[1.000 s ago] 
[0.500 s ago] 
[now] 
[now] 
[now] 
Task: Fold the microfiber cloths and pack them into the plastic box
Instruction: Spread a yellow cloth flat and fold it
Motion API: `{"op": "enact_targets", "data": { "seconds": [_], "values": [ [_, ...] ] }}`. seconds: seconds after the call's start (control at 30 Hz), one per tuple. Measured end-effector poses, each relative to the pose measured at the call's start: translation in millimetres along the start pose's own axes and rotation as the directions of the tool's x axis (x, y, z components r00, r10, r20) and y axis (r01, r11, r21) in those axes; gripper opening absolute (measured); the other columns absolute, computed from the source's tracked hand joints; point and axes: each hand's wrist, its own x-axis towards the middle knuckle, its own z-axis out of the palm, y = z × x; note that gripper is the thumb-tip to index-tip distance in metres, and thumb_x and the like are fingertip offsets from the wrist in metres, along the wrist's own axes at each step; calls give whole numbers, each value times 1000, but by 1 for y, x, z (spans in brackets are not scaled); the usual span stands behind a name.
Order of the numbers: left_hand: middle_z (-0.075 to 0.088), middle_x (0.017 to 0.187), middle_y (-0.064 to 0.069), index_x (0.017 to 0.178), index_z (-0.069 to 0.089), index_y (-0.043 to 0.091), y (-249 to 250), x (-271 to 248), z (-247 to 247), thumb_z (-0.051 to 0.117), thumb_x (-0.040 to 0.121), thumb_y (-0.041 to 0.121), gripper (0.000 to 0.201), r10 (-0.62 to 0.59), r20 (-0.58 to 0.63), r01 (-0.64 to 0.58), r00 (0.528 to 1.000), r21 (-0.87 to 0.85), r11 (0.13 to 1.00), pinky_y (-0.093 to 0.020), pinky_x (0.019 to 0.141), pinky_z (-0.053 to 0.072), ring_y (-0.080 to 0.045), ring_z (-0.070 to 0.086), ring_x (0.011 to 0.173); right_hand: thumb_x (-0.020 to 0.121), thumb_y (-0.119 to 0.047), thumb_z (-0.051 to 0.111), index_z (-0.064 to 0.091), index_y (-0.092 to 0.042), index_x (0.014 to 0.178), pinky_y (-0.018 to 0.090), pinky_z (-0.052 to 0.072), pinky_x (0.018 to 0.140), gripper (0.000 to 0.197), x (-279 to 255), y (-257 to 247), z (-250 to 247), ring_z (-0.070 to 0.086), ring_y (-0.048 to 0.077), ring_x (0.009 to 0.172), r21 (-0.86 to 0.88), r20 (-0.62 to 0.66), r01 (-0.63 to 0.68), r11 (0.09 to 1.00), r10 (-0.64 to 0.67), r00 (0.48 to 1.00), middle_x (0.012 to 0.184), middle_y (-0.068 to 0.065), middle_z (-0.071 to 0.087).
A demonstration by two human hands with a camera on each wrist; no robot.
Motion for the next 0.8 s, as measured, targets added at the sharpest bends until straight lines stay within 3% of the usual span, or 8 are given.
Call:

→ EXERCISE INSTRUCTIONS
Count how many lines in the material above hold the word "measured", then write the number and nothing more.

→ EXERCISE SOLUTION
2